BRIEF: Scan the material below for the word "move", then copy every line in which it appears.
═══ SOURCE DATA
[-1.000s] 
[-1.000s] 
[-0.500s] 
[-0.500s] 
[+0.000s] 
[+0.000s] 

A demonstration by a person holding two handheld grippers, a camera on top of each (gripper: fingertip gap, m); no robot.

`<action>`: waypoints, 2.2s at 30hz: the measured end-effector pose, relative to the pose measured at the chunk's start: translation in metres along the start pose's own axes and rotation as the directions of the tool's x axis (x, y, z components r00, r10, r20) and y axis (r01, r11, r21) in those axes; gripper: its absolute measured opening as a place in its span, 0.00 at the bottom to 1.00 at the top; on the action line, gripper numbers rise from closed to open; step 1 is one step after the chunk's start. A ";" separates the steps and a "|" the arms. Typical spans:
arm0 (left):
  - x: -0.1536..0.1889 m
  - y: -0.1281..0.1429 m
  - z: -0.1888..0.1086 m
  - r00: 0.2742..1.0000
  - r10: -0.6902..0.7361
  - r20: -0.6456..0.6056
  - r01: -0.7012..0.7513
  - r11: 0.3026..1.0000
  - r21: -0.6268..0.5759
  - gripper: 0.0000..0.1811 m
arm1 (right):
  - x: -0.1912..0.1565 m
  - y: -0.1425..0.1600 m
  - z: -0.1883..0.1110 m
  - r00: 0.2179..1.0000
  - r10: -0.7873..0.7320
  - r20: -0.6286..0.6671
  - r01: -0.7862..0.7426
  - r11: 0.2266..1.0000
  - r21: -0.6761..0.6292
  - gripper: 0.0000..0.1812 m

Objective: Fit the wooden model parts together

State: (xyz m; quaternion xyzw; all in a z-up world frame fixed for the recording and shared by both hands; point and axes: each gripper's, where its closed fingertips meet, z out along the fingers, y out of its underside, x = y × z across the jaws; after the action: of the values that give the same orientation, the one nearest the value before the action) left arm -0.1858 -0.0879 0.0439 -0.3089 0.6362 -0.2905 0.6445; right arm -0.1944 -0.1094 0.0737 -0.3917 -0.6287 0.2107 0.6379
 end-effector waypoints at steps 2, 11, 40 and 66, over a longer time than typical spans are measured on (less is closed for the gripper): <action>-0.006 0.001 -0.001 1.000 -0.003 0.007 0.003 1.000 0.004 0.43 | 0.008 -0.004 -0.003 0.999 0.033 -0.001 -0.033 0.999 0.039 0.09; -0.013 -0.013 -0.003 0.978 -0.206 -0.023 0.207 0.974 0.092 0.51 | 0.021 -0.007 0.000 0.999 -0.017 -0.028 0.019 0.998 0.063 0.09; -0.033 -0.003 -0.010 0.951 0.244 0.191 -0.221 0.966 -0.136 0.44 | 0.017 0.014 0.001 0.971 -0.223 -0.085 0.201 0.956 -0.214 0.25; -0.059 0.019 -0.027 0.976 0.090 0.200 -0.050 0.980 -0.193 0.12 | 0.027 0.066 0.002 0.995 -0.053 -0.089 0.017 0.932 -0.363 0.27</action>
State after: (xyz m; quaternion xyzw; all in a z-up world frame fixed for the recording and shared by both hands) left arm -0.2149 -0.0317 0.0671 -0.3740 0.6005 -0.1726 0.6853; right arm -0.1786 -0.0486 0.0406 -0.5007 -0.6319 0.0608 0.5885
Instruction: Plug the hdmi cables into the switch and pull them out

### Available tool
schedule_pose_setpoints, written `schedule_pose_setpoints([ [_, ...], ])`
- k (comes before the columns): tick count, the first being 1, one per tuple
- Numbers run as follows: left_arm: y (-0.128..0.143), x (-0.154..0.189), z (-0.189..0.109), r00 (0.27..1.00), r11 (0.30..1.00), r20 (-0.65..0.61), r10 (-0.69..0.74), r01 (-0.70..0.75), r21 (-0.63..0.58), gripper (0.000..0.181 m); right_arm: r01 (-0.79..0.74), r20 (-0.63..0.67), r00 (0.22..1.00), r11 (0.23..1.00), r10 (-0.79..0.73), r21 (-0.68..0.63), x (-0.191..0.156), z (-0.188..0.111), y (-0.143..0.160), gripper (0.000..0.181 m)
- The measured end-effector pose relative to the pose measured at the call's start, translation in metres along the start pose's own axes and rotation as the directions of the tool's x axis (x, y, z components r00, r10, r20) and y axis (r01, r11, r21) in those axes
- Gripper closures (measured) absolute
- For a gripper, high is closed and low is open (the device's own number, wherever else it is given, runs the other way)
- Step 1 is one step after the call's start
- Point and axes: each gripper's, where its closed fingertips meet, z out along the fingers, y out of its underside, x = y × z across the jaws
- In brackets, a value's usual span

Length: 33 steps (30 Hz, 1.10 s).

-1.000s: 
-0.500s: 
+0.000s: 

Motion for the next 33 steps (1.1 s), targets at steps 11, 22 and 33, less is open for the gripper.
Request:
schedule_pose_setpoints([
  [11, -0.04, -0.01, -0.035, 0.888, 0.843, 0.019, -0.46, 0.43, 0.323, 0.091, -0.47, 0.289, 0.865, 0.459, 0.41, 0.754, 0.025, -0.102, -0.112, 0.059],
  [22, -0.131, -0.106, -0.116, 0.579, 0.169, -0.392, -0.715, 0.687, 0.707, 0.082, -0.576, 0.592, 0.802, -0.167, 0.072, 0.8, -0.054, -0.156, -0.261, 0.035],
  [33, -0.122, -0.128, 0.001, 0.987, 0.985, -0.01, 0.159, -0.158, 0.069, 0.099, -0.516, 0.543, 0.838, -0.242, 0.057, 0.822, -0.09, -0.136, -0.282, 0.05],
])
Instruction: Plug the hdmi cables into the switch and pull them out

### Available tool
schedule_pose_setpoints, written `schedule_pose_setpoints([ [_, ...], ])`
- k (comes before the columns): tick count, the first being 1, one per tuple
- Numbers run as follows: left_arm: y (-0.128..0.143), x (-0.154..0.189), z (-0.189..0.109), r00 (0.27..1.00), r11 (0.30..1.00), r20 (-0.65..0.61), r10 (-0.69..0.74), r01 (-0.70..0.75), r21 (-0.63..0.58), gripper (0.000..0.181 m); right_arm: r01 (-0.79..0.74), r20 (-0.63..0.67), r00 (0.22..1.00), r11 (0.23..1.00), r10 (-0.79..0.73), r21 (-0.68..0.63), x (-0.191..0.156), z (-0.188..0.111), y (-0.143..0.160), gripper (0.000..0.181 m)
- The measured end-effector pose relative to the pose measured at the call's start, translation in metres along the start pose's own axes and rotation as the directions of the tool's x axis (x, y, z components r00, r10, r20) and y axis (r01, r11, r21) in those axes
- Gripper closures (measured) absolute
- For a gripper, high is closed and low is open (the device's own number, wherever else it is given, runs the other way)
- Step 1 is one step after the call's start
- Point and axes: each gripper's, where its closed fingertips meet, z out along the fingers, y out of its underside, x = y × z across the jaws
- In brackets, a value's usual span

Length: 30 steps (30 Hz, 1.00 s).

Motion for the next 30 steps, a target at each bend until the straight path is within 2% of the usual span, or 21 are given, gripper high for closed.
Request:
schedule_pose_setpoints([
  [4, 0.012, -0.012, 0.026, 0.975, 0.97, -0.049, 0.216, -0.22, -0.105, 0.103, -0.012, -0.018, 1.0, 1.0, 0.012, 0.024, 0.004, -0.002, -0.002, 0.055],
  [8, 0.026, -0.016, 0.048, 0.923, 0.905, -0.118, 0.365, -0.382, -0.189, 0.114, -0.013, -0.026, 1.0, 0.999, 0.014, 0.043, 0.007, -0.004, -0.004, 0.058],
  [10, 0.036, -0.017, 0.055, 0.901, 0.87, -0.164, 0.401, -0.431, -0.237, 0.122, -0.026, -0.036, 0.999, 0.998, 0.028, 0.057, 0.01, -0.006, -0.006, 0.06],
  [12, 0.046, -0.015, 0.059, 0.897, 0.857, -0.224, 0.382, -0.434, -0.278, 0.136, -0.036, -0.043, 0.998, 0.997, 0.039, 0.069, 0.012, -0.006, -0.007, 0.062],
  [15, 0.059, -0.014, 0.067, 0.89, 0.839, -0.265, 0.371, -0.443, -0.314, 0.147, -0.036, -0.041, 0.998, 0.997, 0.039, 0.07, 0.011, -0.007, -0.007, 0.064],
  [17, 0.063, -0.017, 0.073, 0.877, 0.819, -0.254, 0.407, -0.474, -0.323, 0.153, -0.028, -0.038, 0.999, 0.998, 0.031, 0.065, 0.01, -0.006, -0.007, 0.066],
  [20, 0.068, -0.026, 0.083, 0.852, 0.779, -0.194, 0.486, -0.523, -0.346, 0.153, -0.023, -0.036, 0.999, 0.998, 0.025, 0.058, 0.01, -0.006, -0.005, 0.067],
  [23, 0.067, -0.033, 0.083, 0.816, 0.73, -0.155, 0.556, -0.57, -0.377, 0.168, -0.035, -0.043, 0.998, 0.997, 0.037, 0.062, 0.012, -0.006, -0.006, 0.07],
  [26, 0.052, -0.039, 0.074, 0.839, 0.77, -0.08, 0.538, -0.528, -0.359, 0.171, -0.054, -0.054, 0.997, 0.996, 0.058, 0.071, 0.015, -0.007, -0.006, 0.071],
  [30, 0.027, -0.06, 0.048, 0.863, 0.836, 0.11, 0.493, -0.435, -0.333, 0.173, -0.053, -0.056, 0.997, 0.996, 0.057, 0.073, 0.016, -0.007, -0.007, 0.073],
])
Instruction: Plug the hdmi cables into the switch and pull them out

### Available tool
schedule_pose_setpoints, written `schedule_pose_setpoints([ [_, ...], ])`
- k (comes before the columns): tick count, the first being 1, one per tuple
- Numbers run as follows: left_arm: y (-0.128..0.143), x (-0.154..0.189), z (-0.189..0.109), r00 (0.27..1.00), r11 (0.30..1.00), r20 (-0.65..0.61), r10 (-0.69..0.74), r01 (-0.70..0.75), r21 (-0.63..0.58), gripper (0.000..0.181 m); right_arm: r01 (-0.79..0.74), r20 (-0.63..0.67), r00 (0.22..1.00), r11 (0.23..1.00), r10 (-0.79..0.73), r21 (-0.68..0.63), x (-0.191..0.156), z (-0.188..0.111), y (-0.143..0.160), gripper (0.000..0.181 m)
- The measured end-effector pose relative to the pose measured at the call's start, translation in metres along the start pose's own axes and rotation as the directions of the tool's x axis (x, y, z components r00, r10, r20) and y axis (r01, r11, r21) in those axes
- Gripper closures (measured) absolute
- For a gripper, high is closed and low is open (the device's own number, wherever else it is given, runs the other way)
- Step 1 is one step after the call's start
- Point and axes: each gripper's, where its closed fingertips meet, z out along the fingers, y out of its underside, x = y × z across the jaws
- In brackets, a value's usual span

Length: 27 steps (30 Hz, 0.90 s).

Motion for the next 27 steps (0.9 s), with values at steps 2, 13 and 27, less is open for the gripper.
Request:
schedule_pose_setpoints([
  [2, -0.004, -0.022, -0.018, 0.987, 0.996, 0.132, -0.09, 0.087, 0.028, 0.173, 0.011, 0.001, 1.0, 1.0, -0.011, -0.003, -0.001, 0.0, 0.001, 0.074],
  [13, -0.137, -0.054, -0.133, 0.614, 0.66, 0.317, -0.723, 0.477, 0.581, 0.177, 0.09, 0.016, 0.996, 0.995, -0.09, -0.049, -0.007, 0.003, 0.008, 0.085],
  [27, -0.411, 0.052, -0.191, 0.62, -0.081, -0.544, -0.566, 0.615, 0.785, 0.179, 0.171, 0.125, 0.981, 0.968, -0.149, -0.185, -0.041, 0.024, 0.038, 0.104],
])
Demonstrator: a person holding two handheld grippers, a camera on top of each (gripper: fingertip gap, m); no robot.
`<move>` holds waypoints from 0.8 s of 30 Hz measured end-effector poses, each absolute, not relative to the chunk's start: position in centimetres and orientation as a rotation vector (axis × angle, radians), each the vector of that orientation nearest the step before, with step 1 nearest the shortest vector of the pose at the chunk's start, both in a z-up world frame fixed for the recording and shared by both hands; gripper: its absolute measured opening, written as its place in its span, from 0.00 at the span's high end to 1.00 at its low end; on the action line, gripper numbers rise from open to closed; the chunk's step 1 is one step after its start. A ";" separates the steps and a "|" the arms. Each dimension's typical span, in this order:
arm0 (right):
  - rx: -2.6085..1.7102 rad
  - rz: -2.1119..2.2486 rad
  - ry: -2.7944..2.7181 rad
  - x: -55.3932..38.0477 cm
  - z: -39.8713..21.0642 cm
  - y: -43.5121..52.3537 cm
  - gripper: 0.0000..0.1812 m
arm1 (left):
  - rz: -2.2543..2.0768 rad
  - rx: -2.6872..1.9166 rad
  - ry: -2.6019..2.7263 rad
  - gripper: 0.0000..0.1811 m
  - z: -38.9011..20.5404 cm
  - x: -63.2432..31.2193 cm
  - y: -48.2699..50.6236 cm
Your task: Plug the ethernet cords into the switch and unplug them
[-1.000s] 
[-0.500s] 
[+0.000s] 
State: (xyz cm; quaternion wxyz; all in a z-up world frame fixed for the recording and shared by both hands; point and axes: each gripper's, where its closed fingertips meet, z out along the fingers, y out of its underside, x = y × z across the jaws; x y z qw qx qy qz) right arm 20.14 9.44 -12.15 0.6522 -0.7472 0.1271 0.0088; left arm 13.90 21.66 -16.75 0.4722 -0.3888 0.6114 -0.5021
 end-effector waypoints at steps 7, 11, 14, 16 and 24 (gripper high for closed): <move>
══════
TASK SOLUTION:
`<move>` holds waypoints from 0.8 s of 30 Hz measured end-effector poses, each absolute, not relative to the chunk's start: position in centimetres and orientation as a rotation vector (axis × angle, radians), each the vector of that orientation nearest the step before, with step 1 nearest the shortest vector of the pose at the chunk's start, both in a z-up world frame fixed for the recording and shared by both hands; gripper: its absolute measured opening, written as its place in its span, from 0.00 at the span's high end to 1.00 at its low end; on the action line, gripper numbers rise from open to closed; the chunk's step 1 is one step after its start. A ";" separates the steps and a "|" the arms. Each dimension's typical span, in this order:
 end-effector waypoints at steps 7, 11, 14, 16 and 24 (gripper high for closed): <move>

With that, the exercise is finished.